- **What the task asks**
Take the lines below beginning at the line that has "Could you kindly segment the grey" and stopping after the line that has "Could you kindly segment the beige", and print them exactly as they are, with no other lines.

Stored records
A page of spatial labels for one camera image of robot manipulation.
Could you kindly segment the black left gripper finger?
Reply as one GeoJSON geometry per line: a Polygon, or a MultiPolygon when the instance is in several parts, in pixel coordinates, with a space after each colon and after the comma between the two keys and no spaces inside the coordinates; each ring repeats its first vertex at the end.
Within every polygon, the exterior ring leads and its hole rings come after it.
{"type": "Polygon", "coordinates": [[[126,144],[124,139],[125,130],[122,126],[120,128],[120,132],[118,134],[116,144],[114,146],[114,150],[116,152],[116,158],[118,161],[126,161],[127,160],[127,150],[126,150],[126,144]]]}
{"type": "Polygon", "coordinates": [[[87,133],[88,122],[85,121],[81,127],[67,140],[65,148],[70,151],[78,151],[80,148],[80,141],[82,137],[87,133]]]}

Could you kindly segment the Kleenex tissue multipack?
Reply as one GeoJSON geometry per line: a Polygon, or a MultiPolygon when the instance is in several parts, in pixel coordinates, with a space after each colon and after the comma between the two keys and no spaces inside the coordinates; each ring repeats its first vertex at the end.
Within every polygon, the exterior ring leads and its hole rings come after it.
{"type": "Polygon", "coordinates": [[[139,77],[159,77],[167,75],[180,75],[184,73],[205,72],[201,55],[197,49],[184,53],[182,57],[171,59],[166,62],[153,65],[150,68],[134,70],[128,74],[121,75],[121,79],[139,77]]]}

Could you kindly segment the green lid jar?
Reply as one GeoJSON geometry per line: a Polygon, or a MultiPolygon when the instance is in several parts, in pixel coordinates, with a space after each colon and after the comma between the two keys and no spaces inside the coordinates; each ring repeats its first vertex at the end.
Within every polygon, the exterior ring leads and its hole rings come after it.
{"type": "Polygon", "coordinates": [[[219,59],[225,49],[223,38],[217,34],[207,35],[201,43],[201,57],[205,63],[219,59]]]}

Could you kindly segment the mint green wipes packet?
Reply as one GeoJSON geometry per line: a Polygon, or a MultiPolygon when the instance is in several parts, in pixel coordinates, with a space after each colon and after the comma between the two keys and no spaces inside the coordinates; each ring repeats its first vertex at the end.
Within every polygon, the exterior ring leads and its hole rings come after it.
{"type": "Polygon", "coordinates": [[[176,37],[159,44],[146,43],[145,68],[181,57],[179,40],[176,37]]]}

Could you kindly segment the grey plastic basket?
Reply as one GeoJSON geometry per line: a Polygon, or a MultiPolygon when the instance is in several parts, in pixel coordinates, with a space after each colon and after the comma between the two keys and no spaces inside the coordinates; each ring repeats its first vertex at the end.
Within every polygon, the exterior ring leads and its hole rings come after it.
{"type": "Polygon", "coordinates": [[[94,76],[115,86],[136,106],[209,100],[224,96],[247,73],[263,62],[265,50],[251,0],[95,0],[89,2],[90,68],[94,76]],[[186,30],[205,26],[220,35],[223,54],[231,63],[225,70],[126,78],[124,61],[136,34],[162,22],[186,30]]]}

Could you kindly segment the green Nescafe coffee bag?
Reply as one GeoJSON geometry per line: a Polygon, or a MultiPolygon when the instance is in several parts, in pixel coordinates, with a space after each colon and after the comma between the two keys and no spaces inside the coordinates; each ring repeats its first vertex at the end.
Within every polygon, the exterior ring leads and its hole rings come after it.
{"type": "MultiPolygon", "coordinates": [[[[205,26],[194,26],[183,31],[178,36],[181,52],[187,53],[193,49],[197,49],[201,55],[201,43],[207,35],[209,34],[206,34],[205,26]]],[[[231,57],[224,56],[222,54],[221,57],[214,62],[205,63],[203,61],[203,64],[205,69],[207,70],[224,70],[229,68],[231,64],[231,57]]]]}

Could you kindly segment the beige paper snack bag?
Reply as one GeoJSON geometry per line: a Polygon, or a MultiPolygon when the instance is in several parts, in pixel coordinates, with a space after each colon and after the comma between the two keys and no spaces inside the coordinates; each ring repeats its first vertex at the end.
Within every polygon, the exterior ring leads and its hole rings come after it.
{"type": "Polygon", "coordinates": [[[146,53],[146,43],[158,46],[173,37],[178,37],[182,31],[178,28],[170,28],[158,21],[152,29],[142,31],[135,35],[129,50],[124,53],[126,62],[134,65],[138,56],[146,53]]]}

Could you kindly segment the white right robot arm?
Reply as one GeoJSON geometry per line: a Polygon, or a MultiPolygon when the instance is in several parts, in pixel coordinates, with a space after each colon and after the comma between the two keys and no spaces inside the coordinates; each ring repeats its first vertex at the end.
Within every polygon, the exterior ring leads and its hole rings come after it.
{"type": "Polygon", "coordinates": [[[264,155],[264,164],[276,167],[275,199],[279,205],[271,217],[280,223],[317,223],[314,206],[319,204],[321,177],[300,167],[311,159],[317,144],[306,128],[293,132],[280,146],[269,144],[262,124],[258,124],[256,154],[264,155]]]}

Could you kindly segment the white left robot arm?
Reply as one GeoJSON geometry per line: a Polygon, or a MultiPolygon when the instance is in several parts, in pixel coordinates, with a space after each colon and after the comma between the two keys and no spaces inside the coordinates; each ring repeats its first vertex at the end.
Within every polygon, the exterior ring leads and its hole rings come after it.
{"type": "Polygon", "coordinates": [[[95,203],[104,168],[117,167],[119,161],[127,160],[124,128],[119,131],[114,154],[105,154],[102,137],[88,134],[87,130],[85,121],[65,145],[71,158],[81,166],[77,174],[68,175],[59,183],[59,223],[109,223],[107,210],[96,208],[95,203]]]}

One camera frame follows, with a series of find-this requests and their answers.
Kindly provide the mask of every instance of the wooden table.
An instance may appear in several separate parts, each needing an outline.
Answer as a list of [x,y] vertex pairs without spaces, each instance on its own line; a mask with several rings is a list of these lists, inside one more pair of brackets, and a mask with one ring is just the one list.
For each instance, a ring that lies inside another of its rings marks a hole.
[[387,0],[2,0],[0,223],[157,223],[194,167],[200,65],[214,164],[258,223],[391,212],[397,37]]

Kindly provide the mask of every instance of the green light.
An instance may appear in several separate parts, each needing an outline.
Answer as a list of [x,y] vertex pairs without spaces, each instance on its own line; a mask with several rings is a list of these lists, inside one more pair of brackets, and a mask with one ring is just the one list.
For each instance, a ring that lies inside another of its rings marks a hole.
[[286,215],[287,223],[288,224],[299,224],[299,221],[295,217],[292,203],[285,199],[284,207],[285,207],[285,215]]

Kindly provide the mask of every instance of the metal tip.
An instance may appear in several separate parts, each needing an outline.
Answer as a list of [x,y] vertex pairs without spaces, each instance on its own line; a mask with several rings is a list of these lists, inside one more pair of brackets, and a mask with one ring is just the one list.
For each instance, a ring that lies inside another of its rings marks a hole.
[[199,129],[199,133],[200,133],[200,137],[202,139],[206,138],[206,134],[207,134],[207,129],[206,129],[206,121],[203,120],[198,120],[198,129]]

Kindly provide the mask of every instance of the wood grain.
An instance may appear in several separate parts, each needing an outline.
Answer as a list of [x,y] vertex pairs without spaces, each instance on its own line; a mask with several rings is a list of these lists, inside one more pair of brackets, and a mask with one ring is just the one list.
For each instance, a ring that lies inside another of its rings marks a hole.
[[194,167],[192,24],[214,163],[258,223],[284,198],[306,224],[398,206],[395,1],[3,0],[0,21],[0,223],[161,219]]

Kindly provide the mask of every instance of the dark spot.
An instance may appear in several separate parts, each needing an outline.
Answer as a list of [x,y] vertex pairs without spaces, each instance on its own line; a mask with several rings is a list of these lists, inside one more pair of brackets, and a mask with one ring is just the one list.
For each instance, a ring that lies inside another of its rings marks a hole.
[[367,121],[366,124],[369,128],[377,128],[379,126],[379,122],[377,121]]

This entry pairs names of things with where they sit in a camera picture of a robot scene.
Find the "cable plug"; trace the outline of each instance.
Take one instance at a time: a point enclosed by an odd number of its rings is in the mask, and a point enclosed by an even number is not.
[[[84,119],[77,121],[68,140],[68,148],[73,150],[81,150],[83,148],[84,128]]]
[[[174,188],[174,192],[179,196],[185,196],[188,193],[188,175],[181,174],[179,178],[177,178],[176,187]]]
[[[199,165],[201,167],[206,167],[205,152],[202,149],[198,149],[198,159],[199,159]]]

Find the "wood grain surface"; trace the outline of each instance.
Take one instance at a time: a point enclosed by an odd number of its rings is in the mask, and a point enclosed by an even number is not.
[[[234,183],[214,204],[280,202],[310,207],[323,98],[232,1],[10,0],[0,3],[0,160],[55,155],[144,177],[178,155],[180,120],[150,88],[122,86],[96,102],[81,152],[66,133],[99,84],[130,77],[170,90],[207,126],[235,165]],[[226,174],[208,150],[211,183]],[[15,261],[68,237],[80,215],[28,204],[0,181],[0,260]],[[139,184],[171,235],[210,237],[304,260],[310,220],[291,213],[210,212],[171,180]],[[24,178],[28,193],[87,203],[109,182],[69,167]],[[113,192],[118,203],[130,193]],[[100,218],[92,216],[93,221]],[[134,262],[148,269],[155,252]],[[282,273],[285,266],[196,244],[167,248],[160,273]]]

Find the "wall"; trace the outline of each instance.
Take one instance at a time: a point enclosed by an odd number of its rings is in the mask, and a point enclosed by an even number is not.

- **Solved exercise**
Could you kindly segment the grey plastic basket?
Reply as one GeoJSON geometry per line: a Polygon, or a MultiPolygon when the instance is in several parts, in pixel coordinates, with a space after each colon and after the comma between the two keys and no spaces inside the coordinates; each ring repeats its first vertex at the end.
Within every polygon, the exterior ring leads and its hole rings come after it.
{"type": "Polygon", "coordinates": [[[94,76],[115,86],[136,106],[209,100],[224,96],[247,73],[263,62],[265,50],[251,0],[95,0],[89,2],[90,68],[94,76]],[[186,30],[205,26],[220,35],[223,54],[231,63],[225,70],[126,78],[124,61],[136,34],[162,22],[186,30]]]}

Could you kindly segment the green Nescafe coffee bag?
Reply as one GeoJSON geometry per line: a Polygon, or a MultiPolygon when the instance is in several parts, in pixel coordinates, with a space after each colon and after the comma between the two keys and no spaces inside the coordinates; each ring repeats its first vertex at the end.
Within every polygon, the exterior ring leads and its hole rings come after it.
{"type": "MultiPolygon", "coordinates": [[[[205,26],[194,26],[183,31],[178,36],[181,52],[187,53],[193,49],[197,49],[201,55],[201,43],[207,35],[209,34],[206,34],[205,26]]],[[[231,57],[224,56],[222,54],[221,57],[214,62],[205,63],[203,61],[203,64],[205,69],[207,70],[224,70],[229,68],[231,64],[231,57]]]]}

Could you kindly segment the beige paper snack bag?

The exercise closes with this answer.